● **Data provided**
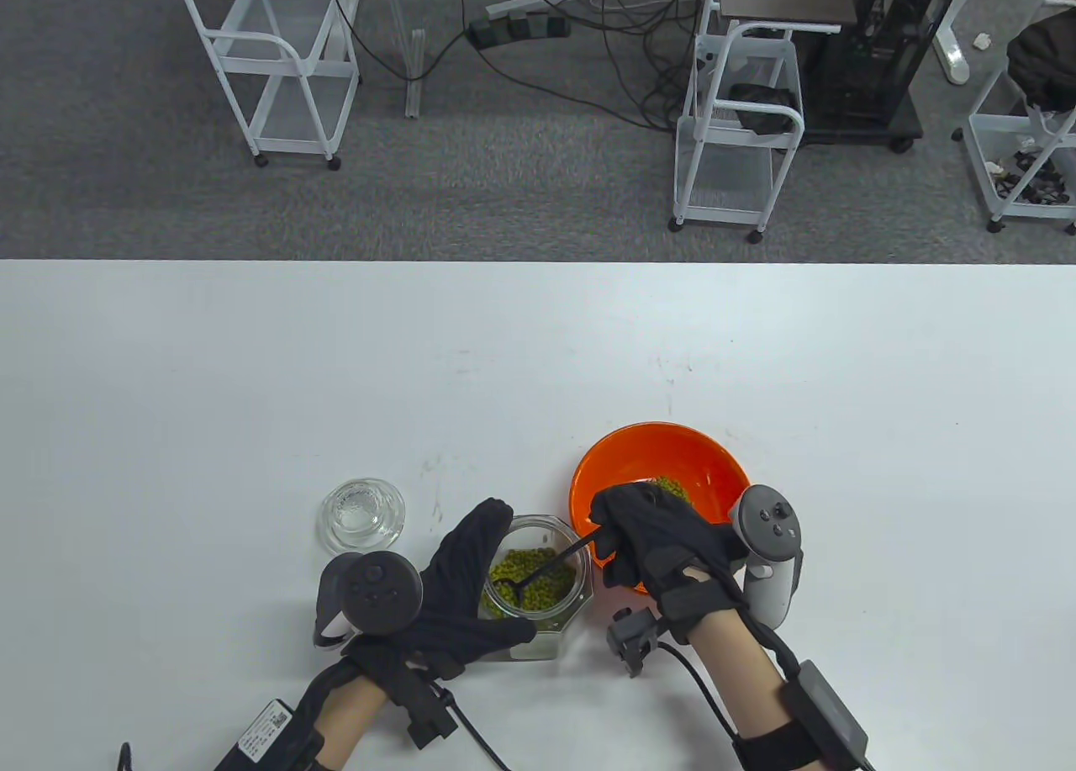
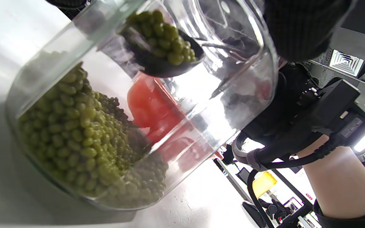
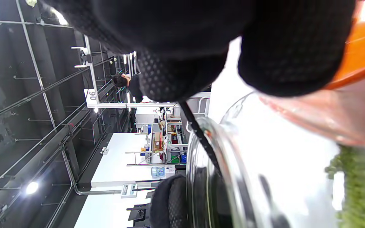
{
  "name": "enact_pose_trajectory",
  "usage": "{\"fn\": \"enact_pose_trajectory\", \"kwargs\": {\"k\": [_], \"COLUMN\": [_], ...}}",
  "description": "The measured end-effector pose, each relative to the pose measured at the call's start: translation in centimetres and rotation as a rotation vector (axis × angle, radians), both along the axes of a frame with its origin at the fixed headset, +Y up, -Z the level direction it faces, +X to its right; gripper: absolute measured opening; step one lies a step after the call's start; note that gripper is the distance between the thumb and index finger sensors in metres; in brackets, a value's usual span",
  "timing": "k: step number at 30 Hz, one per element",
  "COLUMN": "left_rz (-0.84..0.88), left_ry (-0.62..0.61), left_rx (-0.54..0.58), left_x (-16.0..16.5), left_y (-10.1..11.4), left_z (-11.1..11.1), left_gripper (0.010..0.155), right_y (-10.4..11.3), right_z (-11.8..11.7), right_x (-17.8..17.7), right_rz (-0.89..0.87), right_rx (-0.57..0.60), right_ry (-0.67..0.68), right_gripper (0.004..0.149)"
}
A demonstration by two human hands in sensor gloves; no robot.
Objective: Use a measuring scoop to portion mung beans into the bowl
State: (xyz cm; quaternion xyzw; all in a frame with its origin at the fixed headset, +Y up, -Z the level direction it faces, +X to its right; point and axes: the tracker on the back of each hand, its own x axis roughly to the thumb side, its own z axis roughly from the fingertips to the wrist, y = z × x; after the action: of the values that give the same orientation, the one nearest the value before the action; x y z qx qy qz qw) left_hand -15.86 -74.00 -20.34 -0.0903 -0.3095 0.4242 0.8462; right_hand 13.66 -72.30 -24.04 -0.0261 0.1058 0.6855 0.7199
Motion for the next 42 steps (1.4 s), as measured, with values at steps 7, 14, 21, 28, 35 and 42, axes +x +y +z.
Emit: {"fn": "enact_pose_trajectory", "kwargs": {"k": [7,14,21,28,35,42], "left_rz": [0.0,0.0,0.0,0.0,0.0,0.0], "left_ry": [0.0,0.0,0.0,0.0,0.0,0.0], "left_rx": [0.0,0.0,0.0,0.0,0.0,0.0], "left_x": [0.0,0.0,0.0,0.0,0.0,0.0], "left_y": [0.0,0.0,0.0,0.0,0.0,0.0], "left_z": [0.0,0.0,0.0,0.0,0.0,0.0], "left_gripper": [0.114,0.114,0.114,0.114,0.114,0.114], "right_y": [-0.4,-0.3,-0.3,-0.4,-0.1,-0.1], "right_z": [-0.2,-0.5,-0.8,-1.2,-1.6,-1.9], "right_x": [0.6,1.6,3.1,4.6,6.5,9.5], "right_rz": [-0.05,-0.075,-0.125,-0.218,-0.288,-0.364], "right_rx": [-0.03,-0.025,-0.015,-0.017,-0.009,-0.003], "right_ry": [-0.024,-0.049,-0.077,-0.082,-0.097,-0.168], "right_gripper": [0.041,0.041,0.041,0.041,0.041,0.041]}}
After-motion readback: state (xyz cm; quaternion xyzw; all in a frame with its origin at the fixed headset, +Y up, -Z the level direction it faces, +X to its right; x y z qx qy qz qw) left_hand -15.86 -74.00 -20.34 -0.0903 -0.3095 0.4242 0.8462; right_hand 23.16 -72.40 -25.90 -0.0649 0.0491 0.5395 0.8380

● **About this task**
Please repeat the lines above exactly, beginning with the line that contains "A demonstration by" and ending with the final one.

● **Answer section**
A demonstration by two human hands in sensor gloves; no robot.
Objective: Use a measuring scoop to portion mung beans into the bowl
State: (xyz cm; quaternion xyzw; all in a frame with its origin at the fixed headset, +Y up, -Z the level direction it faces, +X to its right; point and axes: the tracker on the back of each hand, its own x axis roughly to the thumb side, its own z axis roughly from the fingertips to the wrist, y = z × x; after the action: of the values that give the same orientation, the one nearest the value before the action; x y z qx qy qz qw) left_hand -15.86 -74.00 -20.34 -0.0903 -0.3095 0.4242 0.8462; right_hand 13.66 -72.30 -24.04 -0.0261 0.1058 0.6855 0.7199
Motion for the next 42 steps (1.4 s), as measured, with values at steps 7, 14, 21, 28, 35 and 42, axes +x +y +z.
Emit: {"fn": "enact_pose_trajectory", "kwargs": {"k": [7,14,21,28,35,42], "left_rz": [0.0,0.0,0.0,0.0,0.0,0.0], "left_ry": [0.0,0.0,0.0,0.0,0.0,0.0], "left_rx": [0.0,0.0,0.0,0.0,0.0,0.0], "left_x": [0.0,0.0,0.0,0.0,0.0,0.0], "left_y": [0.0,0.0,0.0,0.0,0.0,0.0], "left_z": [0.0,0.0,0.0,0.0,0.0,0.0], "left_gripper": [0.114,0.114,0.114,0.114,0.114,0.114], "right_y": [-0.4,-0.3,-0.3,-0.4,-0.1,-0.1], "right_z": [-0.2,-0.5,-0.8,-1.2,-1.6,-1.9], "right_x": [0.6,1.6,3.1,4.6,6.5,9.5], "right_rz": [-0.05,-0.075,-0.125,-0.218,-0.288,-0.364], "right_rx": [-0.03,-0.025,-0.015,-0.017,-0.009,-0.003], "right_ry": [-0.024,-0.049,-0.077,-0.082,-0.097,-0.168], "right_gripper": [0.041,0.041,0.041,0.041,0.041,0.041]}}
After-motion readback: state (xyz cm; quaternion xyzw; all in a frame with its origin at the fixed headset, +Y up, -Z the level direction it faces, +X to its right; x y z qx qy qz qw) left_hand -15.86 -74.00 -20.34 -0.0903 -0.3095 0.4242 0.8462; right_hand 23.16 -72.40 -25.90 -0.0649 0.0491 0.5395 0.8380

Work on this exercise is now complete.